8. Scientists reconstruct 6.5 million years of sea level in the Western Mediterranean

The pressing concern posed by rising sea levels has created a need for scientists to predict how quickly the oceans will rise in coming centuries. To gain insight into future ice sheet stability and sea level rise, new findings draw on evidence from past periods when Earth's climate was warmer than today. To reconstruct past sea levels, researchers used deposits found in caves on the Mediterranean island of Mallorca.
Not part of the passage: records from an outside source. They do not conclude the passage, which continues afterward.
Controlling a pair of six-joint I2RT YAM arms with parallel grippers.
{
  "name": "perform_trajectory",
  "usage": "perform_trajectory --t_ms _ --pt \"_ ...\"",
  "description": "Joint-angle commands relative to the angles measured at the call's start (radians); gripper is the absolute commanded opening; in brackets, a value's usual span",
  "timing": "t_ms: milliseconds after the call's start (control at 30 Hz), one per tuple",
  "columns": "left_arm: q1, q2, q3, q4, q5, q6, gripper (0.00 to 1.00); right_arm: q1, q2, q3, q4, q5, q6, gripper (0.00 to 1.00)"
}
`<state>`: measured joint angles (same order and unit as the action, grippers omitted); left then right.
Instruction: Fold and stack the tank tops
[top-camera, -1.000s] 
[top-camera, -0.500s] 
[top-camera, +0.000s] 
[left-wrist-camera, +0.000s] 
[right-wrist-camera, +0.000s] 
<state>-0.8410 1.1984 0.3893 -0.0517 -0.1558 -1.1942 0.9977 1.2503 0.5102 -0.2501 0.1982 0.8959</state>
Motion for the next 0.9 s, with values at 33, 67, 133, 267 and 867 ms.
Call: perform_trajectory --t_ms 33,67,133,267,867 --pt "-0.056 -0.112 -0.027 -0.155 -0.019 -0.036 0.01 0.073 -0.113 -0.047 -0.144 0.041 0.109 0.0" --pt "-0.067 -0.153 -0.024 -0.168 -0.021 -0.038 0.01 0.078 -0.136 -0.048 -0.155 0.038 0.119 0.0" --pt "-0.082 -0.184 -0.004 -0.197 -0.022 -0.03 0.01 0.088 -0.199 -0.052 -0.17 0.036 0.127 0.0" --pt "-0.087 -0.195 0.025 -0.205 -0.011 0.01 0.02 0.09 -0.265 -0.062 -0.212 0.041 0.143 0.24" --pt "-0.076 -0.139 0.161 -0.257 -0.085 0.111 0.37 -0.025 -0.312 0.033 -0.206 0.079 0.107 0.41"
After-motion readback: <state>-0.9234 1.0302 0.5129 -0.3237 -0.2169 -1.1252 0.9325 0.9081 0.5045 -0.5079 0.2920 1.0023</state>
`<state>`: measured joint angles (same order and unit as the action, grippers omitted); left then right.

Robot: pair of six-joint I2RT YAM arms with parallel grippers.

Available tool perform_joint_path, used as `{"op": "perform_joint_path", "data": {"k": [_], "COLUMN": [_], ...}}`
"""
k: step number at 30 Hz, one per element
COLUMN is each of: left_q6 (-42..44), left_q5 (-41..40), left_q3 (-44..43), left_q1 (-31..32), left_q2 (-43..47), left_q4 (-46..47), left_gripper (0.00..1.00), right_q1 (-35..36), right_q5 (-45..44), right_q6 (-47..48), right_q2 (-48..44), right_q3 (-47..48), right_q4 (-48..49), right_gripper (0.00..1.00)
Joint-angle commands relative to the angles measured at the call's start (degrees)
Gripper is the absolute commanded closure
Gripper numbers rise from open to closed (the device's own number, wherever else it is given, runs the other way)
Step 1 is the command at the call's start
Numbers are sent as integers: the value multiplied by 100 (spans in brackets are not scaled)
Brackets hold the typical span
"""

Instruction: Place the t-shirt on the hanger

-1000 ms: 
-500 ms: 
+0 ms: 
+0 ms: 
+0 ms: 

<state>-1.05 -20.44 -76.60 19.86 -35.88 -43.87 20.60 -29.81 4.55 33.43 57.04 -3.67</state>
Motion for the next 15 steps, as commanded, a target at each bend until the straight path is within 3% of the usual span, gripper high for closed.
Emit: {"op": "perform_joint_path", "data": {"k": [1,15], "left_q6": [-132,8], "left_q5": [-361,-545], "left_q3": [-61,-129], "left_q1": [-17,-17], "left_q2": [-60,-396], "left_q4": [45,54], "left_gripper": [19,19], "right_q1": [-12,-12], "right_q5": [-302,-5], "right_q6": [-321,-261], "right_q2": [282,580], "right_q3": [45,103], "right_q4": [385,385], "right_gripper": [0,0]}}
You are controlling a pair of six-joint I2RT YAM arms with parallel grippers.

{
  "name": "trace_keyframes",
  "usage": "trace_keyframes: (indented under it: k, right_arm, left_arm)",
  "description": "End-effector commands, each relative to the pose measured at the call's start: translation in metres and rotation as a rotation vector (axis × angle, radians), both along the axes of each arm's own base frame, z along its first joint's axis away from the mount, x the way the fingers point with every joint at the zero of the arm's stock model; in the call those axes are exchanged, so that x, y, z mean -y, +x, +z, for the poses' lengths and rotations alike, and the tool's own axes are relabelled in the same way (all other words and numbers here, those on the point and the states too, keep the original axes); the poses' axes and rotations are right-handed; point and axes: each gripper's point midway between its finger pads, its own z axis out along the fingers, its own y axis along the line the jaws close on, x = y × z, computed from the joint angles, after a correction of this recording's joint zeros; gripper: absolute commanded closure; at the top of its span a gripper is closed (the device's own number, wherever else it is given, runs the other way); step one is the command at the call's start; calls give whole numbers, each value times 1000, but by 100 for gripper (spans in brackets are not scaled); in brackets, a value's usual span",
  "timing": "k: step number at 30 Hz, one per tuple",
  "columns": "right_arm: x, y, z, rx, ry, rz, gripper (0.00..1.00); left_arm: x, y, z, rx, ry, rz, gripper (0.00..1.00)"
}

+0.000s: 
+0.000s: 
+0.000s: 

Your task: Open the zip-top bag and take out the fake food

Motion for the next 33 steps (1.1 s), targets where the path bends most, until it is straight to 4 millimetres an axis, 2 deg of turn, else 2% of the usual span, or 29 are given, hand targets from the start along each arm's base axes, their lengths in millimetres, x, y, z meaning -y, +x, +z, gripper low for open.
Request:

The scientists determined that the extent of these unique deposits corresponds with the fluctuating water table, providing a way to precisely measure past sea levels.

 

Butterfly
The great purple emperor butterfly is one of countless insect species needing human assistance.  Photo Credit: Wikimedia Commons/Peeliden

9. Unsure how to help insect declines? Researchers suggest some ways

Florida Museum of Natural History entomologist Akito Kawahara's message is straightforward: We can't live without insects; they're in trouble; and there's something all of us can do to help. Kawahara's research has focused on answering questions about moth and butterfly evolution, but he's increasingly haunted by studies that sound the alarm about plummeting insect numbers and diversity. One of the culprits? Climate change. In response, Kawahara has turned his attention to boosting appreciation for some of the world's most misunderstood animals. Now, Kawahara and his colleagues outline easy ways to contribute to insect conservation, including mowing less, dimming the lights, using insect-friendly soaps and sealants, and becoming insect ambassadors.

 

Satellite image of dust plume
A satellite image of a dust plume crossing the Korean Peninsula. Photo Credit: SeaWiFS Project, NASA/Goddard Space Flight Center, and ORBIMAGE

10. Will warming bring a change in the winds? Dust from the deep sea provides a clue

The westerlies -- or westerly winds -- play an important role in weather and climate locally and on a global scale by influencing precipitation patterns, affecting ocean circulation, and steering tropical cyclones. Assessing how they will change as climate warms is crucial. The westerlies usually blow from west to east across the planet's mid-latitudes, but scientists have noticed that over the last several decades, these winds are moving toward the poles. Research suggests this shift is due to climate change. Scientists developed a new way to apply paleoclimatology, the study of past climate, to the behavior of the westerly winds and found evidence that atmospheric circulation patterns will change with climate warming. This breakthrough in understanding how the winds changed in the past may show us how they will continue to in the future.